WORK TO COMPLETE
Would you give the number of lines in the entries that contain the word "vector"? Nothing else is needed.
───── DATASET CONTENT ─────
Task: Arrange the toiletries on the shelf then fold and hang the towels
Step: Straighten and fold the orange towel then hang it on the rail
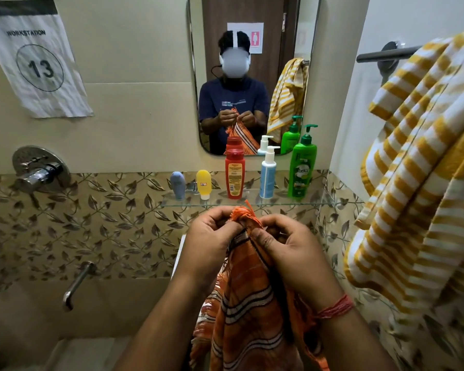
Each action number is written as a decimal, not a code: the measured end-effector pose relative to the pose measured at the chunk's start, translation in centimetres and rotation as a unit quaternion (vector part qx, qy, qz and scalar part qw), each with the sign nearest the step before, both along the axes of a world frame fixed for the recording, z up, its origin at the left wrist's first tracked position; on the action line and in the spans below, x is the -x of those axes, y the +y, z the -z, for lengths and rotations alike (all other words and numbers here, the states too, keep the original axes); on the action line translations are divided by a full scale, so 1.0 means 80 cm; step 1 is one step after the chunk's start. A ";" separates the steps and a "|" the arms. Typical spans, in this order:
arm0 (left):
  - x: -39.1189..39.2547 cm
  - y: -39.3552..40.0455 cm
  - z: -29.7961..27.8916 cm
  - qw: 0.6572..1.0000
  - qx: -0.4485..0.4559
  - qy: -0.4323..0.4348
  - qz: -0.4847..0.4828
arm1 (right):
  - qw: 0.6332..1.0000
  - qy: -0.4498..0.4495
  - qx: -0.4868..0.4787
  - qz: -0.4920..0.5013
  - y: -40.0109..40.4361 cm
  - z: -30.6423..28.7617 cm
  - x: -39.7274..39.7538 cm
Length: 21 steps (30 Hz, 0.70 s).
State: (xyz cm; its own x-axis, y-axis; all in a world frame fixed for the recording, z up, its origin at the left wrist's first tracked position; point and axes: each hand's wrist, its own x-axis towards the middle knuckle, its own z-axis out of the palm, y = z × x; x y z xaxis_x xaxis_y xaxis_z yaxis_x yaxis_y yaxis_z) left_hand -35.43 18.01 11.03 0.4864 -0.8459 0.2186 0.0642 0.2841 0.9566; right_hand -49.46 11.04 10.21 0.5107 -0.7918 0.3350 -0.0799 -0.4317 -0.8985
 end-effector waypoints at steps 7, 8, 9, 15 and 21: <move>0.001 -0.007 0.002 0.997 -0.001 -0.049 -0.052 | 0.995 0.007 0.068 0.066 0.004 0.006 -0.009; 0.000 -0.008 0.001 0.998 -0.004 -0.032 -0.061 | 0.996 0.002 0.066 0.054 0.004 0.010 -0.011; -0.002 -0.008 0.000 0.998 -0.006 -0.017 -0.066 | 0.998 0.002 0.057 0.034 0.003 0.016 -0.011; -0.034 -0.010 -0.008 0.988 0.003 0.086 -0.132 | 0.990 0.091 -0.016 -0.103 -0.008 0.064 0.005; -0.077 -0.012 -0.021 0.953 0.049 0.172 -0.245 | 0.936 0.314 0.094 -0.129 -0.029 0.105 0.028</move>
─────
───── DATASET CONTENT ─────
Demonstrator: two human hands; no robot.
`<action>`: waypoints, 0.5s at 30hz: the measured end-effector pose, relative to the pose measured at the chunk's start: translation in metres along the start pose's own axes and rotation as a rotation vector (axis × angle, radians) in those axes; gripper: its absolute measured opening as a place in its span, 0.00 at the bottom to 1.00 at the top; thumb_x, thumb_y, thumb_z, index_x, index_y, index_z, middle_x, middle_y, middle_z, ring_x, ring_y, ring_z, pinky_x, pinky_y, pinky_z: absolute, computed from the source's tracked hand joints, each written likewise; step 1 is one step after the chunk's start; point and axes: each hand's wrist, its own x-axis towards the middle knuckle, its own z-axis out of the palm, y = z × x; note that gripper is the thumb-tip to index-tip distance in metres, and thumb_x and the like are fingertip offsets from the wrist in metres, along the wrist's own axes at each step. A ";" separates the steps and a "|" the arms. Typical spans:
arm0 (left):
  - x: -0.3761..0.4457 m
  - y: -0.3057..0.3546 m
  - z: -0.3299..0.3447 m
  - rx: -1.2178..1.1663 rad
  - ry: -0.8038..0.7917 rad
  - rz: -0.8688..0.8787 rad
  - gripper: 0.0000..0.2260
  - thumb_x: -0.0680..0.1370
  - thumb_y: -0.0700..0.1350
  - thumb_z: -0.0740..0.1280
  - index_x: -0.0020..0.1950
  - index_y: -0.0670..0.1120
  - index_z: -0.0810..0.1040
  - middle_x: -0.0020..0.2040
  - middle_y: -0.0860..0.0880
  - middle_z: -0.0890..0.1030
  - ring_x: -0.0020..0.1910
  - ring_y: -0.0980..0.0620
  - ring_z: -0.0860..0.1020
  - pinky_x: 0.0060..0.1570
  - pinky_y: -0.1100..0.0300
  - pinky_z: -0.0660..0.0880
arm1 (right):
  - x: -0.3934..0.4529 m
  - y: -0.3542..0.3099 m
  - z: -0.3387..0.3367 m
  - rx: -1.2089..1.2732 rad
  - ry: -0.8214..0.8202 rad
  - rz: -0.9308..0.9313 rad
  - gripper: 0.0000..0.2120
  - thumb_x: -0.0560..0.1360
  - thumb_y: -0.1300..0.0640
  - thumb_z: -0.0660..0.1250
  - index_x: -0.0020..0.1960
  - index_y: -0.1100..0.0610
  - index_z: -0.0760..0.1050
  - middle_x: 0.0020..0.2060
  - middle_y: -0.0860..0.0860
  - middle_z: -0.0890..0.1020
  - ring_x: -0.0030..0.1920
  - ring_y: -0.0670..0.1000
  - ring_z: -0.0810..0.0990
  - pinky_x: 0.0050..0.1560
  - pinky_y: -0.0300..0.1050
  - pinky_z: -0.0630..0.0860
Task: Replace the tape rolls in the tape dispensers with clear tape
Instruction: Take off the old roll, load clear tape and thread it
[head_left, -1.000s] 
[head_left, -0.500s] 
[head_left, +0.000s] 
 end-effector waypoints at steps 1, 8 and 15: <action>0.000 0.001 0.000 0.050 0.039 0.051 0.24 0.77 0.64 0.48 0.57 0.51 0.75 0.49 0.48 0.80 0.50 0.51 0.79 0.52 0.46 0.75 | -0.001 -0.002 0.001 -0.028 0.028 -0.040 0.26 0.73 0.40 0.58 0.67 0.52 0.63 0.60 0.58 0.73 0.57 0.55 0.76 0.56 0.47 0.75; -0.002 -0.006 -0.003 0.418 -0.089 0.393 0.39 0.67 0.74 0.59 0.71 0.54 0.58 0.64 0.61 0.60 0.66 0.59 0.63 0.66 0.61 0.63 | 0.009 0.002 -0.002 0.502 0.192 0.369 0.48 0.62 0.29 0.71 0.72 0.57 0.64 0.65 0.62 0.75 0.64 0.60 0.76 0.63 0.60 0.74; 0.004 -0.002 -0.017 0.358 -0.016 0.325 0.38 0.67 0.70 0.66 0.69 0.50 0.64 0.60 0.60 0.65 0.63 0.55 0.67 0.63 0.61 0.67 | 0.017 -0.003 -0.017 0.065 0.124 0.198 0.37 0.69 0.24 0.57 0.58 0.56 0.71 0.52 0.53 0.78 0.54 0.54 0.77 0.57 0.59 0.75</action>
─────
REPLY
2